_What to work on_
Nothing outside the stretch is wanted. Repeat exactly the lines of the listing below from the one that contains "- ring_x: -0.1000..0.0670" through the one that contains "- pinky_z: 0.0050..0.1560", both ends included.
★ ★ ★ ★
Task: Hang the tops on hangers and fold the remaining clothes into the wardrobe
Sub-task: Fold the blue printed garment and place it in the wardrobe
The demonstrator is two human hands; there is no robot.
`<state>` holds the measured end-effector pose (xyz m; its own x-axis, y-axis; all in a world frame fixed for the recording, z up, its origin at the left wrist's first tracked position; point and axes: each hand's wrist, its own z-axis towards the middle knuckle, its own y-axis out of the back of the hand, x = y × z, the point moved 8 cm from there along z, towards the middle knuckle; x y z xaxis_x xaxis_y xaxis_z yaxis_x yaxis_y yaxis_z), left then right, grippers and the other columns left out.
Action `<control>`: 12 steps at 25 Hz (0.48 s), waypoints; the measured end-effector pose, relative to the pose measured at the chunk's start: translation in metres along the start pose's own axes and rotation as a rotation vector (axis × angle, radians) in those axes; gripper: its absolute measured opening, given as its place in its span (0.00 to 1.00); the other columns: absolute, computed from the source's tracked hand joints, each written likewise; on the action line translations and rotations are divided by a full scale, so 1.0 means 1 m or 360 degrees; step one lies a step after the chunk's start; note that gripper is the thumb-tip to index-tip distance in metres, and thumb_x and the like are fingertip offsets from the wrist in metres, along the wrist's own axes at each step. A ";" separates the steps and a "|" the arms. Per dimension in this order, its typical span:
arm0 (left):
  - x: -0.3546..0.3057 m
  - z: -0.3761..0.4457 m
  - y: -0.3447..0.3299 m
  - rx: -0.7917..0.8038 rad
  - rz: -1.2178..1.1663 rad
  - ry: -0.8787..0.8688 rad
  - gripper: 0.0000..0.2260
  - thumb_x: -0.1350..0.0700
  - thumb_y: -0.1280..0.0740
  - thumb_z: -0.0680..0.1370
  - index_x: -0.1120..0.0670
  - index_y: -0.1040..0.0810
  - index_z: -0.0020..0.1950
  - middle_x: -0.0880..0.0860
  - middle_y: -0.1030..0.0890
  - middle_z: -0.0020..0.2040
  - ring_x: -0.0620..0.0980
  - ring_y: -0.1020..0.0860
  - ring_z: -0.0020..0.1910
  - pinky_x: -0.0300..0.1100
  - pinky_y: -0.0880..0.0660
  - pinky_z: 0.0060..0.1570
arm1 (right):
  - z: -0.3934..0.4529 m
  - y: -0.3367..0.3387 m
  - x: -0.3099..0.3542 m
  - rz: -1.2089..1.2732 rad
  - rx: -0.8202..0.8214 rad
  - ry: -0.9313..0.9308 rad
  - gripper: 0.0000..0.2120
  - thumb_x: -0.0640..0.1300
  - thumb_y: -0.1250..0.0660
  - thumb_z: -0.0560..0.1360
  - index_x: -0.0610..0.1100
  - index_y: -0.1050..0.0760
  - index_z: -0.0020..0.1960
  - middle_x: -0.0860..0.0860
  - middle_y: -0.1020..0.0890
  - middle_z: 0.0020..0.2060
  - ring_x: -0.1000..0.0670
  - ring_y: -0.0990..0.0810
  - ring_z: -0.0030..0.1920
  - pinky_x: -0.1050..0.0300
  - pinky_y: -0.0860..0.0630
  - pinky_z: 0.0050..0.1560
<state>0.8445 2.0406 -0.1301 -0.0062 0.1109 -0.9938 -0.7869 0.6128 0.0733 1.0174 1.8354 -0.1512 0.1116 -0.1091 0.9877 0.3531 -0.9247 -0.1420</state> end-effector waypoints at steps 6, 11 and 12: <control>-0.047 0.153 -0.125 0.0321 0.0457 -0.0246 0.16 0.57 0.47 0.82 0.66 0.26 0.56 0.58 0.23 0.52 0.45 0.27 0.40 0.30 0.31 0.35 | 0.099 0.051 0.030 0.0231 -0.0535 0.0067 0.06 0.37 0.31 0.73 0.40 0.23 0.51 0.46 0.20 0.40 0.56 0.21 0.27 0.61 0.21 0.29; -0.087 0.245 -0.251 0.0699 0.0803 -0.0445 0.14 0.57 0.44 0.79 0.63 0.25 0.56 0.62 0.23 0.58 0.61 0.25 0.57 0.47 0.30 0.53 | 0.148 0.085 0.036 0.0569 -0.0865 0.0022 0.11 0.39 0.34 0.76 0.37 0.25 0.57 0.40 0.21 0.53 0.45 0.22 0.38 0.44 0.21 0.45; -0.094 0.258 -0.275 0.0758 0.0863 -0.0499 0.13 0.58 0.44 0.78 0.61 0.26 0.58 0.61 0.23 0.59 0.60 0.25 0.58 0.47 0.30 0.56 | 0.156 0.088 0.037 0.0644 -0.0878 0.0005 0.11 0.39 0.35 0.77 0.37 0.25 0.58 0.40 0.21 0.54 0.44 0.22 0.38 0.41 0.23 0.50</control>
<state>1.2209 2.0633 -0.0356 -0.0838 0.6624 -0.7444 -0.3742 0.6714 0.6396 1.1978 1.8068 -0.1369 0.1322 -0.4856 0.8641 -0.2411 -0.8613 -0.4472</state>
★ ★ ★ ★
_Exercise answer_
  - ring_x: -0.1000..0.0670
  - ring_y: -0.0990..0.0810
  - ring_z: -0.0030..0.1920
  - pinky_x: -0.1050..0.0300
  - pinky_y: -0.0860..0.0630
  - pinky_z: 0.0050..0.1560

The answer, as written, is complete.